**Work order**
Starting with the line containing "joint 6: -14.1" and going on through the line containing "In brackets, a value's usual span", return the lines of the data below exactly, and only those.

***** Source data

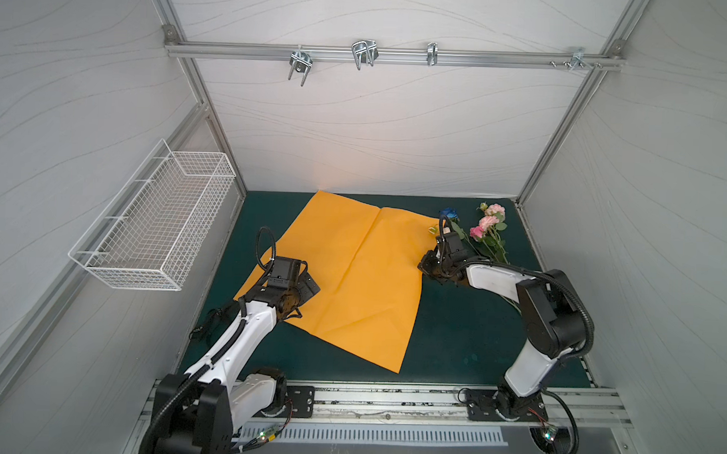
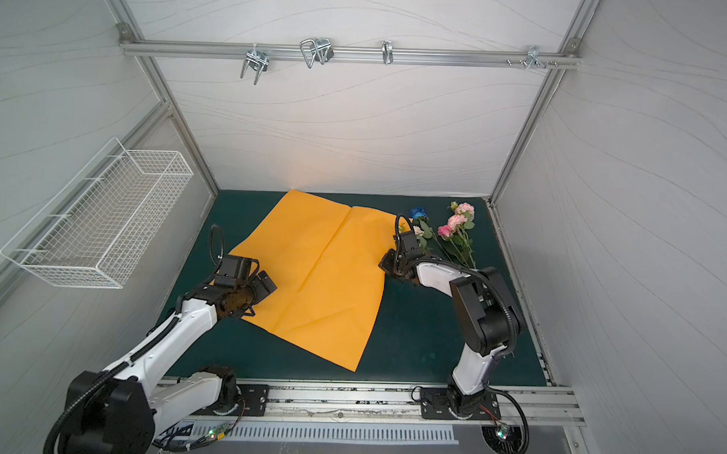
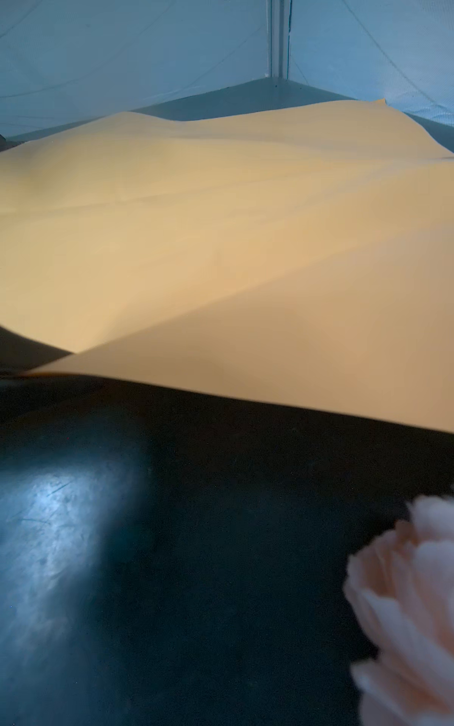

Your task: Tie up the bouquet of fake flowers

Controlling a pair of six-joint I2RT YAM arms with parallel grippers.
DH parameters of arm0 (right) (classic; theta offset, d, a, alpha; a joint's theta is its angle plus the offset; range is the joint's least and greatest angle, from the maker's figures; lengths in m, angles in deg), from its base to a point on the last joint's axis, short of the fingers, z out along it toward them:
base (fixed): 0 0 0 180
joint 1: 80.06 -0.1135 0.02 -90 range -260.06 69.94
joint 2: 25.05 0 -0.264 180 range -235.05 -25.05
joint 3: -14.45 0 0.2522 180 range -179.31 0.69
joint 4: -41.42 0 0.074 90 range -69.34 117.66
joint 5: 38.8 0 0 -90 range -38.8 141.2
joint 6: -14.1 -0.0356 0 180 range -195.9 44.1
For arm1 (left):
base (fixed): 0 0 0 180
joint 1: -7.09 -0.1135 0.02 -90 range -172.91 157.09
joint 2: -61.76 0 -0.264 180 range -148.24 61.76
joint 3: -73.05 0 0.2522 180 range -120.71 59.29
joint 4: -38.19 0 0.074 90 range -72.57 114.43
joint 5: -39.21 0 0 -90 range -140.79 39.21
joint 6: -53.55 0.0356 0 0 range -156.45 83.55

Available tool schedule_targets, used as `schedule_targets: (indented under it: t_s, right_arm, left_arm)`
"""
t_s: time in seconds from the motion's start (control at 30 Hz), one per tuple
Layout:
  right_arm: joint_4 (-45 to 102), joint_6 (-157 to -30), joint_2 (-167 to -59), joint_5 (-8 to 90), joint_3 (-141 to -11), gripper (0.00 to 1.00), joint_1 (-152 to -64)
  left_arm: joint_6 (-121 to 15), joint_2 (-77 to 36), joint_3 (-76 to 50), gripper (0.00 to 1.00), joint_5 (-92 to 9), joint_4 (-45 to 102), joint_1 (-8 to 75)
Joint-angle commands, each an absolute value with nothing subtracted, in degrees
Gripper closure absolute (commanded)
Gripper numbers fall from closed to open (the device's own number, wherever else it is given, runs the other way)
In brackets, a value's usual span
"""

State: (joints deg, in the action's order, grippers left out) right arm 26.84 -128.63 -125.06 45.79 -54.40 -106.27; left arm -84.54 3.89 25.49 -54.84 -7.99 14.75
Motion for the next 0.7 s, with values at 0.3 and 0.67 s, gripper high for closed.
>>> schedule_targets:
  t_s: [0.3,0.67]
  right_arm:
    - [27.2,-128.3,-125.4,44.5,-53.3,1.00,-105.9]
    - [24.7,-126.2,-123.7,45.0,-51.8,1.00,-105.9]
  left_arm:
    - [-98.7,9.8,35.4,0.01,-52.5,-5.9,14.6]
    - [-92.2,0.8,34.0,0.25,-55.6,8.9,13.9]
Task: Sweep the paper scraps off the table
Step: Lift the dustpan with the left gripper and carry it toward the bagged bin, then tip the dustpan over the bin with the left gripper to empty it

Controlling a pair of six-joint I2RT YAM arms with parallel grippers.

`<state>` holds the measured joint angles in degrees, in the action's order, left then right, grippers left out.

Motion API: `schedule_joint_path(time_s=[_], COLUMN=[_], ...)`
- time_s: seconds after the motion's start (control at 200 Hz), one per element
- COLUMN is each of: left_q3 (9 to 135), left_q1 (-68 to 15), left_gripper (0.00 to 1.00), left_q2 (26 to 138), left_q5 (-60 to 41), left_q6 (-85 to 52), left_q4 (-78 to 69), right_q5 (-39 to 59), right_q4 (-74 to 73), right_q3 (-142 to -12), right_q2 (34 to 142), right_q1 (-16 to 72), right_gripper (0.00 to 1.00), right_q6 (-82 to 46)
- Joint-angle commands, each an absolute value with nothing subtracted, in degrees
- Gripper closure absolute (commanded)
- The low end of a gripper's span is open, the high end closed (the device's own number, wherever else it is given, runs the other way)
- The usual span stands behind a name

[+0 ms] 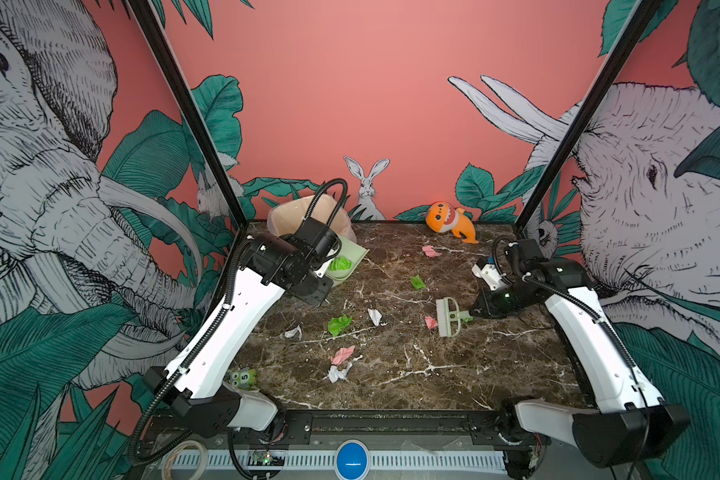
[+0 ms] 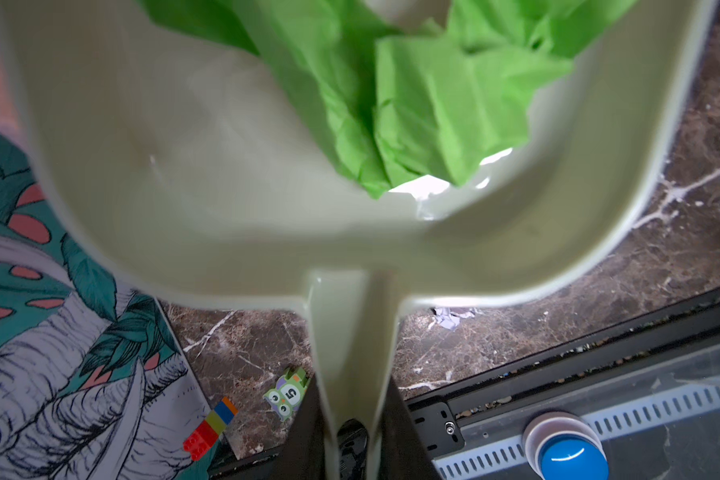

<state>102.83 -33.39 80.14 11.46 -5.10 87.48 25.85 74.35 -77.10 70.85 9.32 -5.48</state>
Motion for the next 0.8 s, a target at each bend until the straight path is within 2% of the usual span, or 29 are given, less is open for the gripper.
schedule_joint_path(time_s=[0.0,0.47,0.635,0.795], left_q3=[104.8,109.9,114.4,117.8], left_q1=[-29.4,-15.5,-13.7,-13.5], left_gripper=[0.89,0.88,0.88,0.88], left_q2=[78.2,83.9,88.3,92.4], left_q5=[12.5,17.5,24.1,26.3], left_q6=[-4.9,0.1,4.3,8.4], left_q4=[89.4,83.6,83.2,82.4], right_q5=[28.1,31.1,31.4,31.8], right_q4=[74.1,72.5,72.5,72.6], right_q3=[-77.4,-75.8,-75.6,-75.6], right_q2=[71.3,71.4,71.0,71.0], right_q1=[9.1,9.1,9.1,9.1], right_gripper=[1.0,1.0,1.0,1.0], right_q6=[-4.3,-5.1,-5.5,-5.7])
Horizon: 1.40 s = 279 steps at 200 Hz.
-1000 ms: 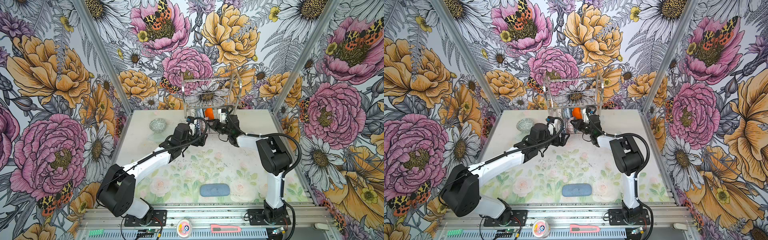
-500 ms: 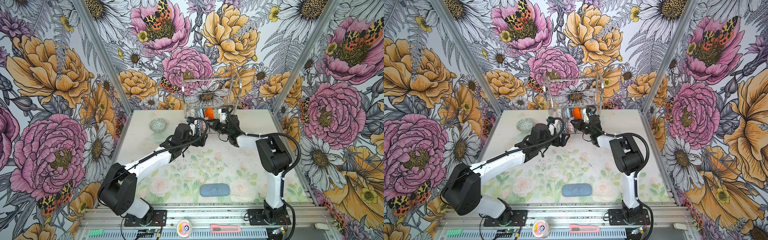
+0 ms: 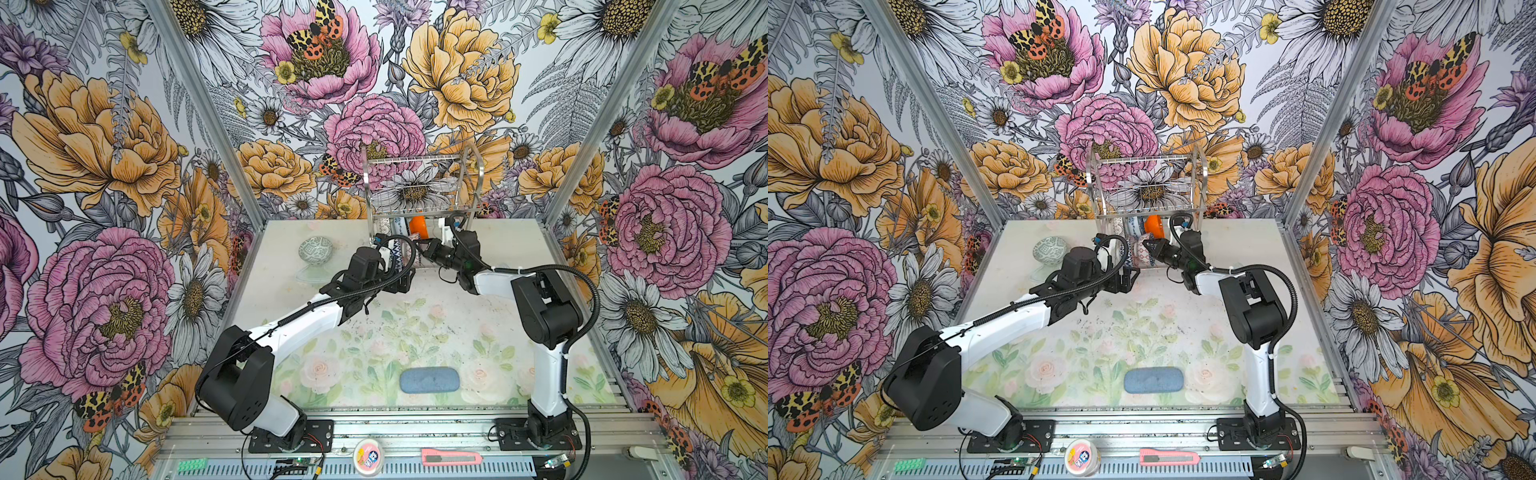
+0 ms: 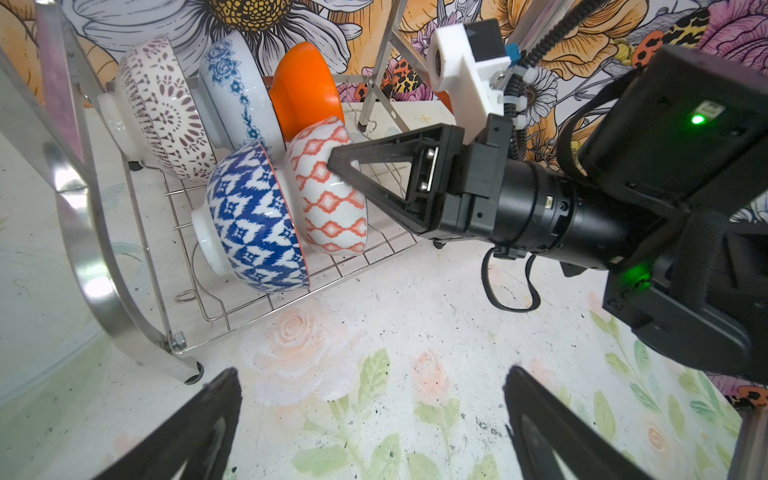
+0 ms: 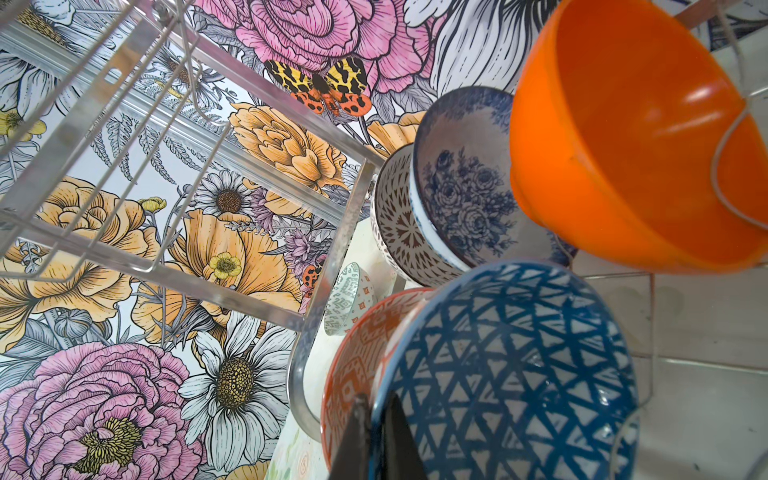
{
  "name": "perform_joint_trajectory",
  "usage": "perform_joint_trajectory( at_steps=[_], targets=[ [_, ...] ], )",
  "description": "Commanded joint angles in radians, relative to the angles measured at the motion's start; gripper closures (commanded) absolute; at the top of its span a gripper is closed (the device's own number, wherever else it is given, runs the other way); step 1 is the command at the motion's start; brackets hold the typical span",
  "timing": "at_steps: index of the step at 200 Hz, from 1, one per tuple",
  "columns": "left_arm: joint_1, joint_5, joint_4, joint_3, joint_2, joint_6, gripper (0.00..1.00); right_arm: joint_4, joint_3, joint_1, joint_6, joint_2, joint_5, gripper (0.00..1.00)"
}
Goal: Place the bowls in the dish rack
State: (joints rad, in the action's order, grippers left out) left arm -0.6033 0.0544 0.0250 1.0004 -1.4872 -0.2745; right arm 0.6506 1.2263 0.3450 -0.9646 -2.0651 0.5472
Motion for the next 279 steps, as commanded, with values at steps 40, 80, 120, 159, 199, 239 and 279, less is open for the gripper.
perform_joint_trajectory(
  at_steps=[40,80,120,159,199,239,279],
  targets=[
    [0.013,0.039,-0.023,0.001,-0.008,-0.014,0.01,-0.047,-0.047,-0.021,0.063,0.01,-0.006,1.0],
    [0.013,0.04,-0.012,0.013,-0.016,-0.012,0.01,-0.071,-0.053,-0.024,0.087,0.028,-0.005,1.0],
    [0.011,0.038,-0.007,0.015,-0.018,-0.01,0.01,-0.098,-0.056,-0.032,0.115,0.045,-0.008,1.0],
    [0.008,-0.004,0.014,0.019,-0.017,-0.008,0.01,-0.137,-0.059,-0.037,0.15,0.06,-0.012,1.0],
    [0.009,-0.002,0.014,0.025,-0.021,-0.012,0.01,-0.17,-0.065,-0.041,0.18,0.072,-0.016,1.0],
    [0.009,-0.002,0.015,0.028,-0.028,-0.011,0.01,-0.177,-0.071,-0.054,0.184,0.078,-0.015,1.0],
    [0.008,-0.002,0.016,0.028,-0.028,-0.012,0.01,-0.222,-0.059,-0.057,0.22,0.086,-0.019,1.0]
  ],
)
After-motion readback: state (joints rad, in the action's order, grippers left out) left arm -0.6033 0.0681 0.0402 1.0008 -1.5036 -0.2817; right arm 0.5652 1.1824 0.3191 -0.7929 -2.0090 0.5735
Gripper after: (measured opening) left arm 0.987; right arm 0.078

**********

**Answer to the problem**
joint 6: -14.1 -0.0356 0 180 range -195.9 44.1
For arm1 (left):
base (fixed): 0 0 0 180
joint 1: -7.09 -0.1135 0.02 -90 range -172.91 157.09
joint 2: -61.76 0 -0.264 180 range -148.24 61.76
joint 3: -73.05 0 0.2522 180 range -120.71 59.29
joint 4: -38.19 0 0.074 90 range -72.57 114.43
joint 5: -39.21 0 0 -90 range -140.79 39.21
joint 6: -53.55 0.0356 0 0 range -156.45 83.55

Available tool schedule_targets, used as `schedule_targets: (indented under it: t_s, right_arm, left_arm)`
"""
t_s: time in seconds from the motion's start (control at 30 Hz), one per tuple
Layout:
  right_arm: joint_4 (-45 to 102), joint_6 (-157 to -30), joint_2 (-167 to -59), joint_5 (-8 to 90), joint_3 (-141 to -11), gripper (0.00 to 1.00), joint_1 (-152 to -64)
  left_arm: joint_6 (-121 to 15), joint_2 (-77 to 36), joint_3 (-76 to 50), gripper (0.00 to 1.00), joint_5 (-92 to 9), joint_4 (-45 to 102), joint_1 (-8 to 75)
Joint-angle commands, each an absolute value with nothing subtracted, in degrees
Gripper closure absolute (commanded)
Gripper numbers fall from closed to open (the device's own number, wherever else it is given, runs the other way)
In brackets, a value's usual span

The work on this exercise has been finished.